Among Mo's critics is artist and activist Ai Weiwei, who on Friday called the Nobel decision "shameful" because he says Mo Yan cooperates with China's system that Ai says is "constantly poisoning" its people.
Zhang Lijia, a Chinese writer who is based in Beijing says that while Mo Yan may have made compromises during his career, she disagrees with his critics.
"I don't agree with such views and personally I resent the over-politicization of literature," said Zhang. "I think that literature should be treated as literature.
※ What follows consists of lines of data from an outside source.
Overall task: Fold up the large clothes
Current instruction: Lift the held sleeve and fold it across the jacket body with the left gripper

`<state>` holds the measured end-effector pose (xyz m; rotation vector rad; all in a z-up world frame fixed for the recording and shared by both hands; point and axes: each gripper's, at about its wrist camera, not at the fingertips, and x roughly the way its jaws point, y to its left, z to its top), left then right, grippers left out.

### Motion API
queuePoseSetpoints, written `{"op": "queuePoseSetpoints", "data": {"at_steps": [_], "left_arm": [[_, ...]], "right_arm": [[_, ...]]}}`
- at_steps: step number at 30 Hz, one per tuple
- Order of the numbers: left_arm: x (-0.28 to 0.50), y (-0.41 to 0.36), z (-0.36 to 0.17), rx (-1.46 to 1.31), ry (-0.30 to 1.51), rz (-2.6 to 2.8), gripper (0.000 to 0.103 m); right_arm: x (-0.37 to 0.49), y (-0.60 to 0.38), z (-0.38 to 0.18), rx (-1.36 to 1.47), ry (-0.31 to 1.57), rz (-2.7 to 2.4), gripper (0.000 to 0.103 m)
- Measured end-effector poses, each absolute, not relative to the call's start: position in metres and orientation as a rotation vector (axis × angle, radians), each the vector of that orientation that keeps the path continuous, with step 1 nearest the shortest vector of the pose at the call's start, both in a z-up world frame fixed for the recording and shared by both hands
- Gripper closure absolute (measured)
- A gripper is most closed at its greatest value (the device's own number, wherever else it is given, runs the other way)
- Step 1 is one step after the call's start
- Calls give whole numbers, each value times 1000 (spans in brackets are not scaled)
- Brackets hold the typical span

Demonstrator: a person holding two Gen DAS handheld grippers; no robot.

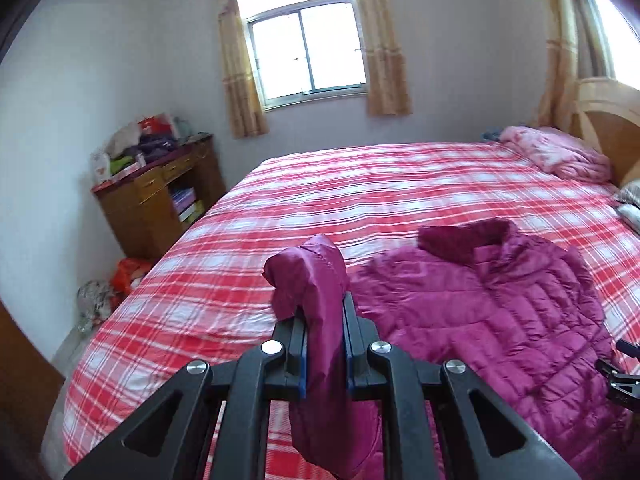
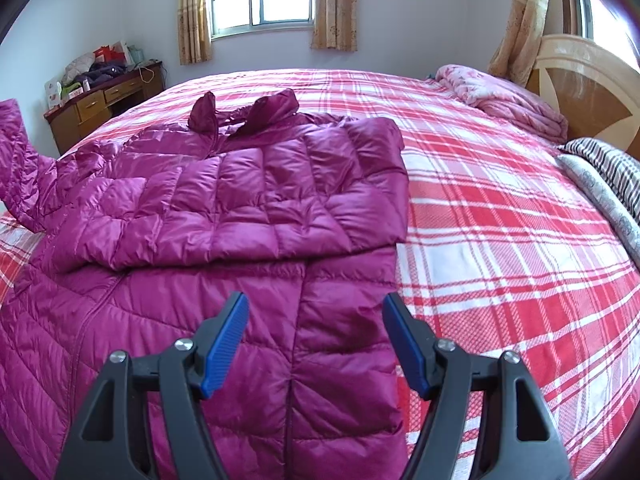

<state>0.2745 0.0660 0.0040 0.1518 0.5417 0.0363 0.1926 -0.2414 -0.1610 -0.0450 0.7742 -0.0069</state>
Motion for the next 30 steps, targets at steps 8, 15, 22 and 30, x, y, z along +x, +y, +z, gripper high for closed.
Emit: {"op": "queuePoseSetpoints", "data": {"at_steps": [8, 15, 22, 30], "left_arm": [[278, -20, 16, 275, 512, -111, 91], [284, -75, 7, 338, 533, -208, 91], [286, -124, -20, 358, 562, -282, 91], [294, -161, -61, 371, 594, -331, 91]], "right_arm": [[194, -247, -170, -21, 797, -10, 31], [196, -248, -176, -14, 820, -11, 29], [196, -249, -179, 0, 824, -14, 27], [197, -250, -181, -2, 823, -13, 24]]}}
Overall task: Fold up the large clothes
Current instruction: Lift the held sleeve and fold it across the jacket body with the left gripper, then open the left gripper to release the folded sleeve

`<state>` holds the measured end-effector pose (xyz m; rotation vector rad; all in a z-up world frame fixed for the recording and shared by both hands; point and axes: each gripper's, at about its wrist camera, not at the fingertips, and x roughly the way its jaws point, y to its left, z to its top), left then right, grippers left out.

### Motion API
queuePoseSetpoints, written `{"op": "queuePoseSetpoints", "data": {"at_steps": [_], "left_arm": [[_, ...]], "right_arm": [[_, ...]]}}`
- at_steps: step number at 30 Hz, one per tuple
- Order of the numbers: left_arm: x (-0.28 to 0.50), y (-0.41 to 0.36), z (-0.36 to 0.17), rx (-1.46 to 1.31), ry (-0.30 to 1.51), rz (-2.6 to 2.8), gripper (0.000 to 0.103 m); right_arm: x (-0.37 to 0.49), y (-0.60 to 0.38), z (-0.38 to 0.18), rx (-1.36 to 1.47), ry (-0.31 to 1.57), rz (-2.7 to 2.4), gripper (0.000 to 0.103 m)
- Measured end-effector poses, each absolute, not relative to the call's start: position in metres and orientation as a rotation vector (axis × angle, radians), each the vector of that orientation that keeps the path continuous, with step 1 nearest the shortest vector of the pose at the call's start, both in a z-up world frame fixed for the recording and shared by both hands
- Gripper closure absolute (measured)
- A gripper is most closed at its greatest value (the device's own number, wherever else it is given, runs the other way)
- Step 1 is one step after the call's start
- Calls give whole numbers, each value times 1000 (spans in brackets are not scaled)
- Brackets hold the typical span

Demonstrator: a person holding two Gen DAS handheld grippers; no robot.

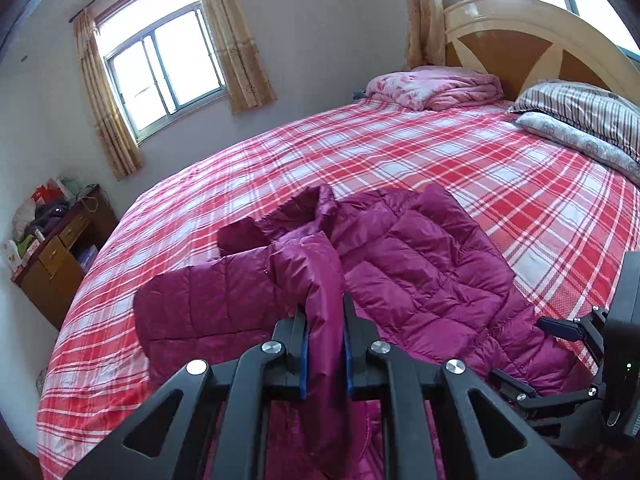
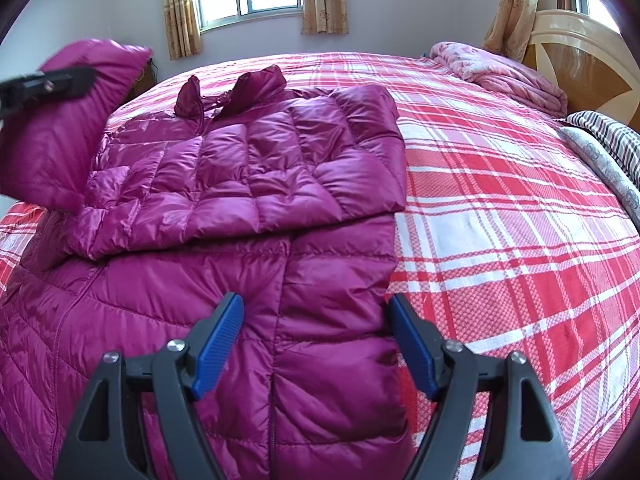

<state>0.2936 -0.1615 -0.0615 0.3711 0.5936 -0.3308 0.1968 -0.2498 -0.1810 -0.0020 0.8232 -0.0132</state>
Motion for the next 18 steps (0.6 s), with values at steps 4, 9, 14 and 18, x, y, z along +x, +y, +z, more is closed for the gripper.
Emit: {"op": "queuePoseSetpoints", "data": {"at_steps": [4, 9, 14, 18], "left_arm": [[290, -174, -74, 388, 575, -353, 90], [289, -179, -80, 372, 585, -381, 78], [276, -170, -64, 346, 463, -356, 16], [279, -143, -61, 335, 430, -300, 16]], "right_arm": [[197, -250, -182, -1, 823, -13, 22], [197, -250, -183, 3, 821, -8, 20], [198, -249, -184, -5, 819, -6, 17], [194, -252, -180, 16, 811, 3, 18]]}}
For many years in China literature has been very politicized, it is part of a propaganda tool, literature should be just literature and his receiving of the award should just be based on literary merits."
Zhang says she hopes Mo Yan's prestigious award brings some vitality to China's literary scene, which lags behind the country's economic achievements.
Howard Goldblatt, the man who has translated many of Mo Yan's major works into English and helped the author reach a broader audience overseas says it was Mo Yan's life, growing up in northern Shandong's Gaomi that helped give rise to his gift of storytelling.
Goldblatt says that while Mo Yan dropped out of school at the age of 10 and grew up in poor surroundings, it was the stories his grandfather and uncles told him that served as his primary education and source of inspiration.
"These wonderful tales, all of which he's kept in his memory, all these years, tales of the fantastic, tales of the absurd, tales of boys and girls, these star crossed lovers," said Goldblatt. "And those have been the core, that and his place, the place where he grew up, Gong Mi."
Goldblatt says that like the American author William Faulkner, Mo Yan's home town is the setting for virtually all of his novels.